Retrofitting Leninism explains, through the lens of China, how open governance and modern information technology come together to sustain a tightly controlled but socially responsive system of authoritarianism. When closed authoritarian regimes reform and open up, they often fail, most eventually breakdown. The People's Republic of China stands as a notable exception. How has the ruling Chinese Communist Party maintained power throughout decades of reform and rapid development? Drawing inspiration from the CCP's Leninist origins, Dimitar Gueorguiev offers a novel and empirically grounded explanation. The key to the CCP's staying power, he argues, is its ability to integrate authoritarian control with social inclusion - a combination that is being facilitated by modern telecommunications technology. Relying on statistical data, media reports, and a series of original opinion polls, Gueorguiev explores how public input feeds into political oversight and policy planning. To unpack how public preferences are acquired, processed, and prioritized, he analyses bottom-up representation and coordination in local Chinese legislatures.

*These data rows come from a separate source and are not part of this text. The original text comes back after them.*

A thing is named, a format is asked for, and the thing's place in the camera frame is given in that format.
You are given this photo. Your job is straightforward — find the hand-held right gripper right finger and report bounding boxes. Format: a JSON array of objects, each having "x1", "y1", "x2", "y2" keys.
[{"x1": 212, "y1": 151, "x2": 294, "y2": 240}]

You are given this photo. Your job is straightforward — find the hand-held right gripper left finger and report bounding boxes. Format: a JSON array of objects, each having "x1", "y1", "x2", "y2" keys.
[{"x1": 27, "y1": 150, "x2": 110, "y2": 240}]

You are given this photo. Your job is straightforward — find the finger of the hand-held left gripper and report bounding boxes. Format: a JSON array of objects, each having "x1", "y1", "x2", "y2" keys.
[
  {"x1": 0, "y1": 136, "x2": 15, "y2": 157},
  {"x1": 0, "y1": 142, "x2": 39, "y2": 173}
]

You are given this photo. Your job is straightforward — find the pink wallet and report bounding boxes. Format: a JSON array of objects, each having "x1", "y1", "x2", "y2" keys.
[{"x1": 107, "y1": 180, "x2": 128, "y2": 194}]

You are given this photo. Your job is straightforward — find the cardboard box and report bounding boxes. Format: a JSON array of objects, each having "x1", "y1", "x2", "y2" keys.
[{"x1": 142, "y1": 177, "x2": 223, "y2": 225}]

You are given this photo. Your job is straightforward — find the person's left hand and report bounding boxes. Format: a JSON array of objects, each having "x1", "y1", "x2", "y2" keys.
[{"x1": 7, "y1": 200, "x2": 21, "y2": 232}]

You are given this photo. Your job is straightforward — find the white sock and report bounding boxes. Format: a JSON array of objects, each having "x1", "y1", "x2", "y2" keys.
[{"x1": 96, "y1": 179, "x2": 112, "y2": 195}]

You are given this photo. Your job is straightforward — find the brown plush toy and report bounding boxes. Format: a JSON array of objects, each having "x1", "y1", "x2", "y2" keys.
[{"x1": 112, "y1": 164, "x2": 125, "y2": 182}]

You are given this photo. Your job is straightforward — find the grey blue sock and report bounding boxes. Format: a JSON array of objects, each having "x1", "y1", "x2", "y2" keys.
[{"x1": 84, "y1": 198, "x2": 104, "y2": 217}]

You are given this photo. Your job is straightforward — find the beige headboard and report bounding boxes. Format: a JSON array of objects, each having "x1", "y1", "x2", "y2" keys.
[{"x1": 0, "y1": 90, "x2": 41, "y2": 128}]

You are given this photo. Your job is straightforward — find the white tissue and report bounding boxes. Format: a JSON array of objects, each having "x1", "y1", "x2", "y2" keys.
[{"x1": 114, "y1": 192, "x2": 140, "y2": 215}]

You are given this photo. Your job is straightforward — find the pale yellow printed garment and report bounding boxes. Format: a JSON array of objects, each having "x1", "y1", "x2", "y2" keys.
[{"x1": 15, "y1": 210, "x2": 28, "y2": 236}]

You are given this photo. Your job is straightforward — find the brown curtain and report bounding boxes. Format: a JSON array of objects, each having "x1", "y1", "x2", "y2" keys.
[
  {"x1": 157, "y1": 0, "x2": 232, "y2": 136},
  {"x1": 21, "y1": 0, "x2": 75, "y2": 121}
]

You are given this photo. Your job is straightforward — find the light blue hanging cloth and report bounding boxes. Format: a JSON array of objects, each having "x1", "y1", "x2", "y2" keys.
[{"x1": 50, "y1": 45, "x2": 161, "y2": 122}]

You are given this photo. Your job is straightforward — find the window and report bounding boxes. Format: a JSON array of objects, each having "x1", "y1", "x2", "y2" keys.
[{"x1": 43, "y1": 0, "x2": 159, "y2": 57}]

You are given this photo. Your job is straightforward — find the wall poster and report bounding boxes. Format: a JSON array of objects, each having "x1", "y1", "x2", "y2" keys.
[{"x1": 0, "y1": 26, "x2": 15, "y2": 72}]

Finally, to evaluate the impact of inclusion, he shows that public engagement contributes to both policy stability and public satisfaction. Although public inclusion is instrumental to the CCP's hold on power, Gueorguiev underscores that "inclusive authoritarianism" greatly depends on the voluntary participation of Chinese citizens, which is far from guaranteed. A trenchant exploration of the Leninist model today, Retrofitting Leninism will reshape our understanding of the authoritarian approach to government and its prospects for the future.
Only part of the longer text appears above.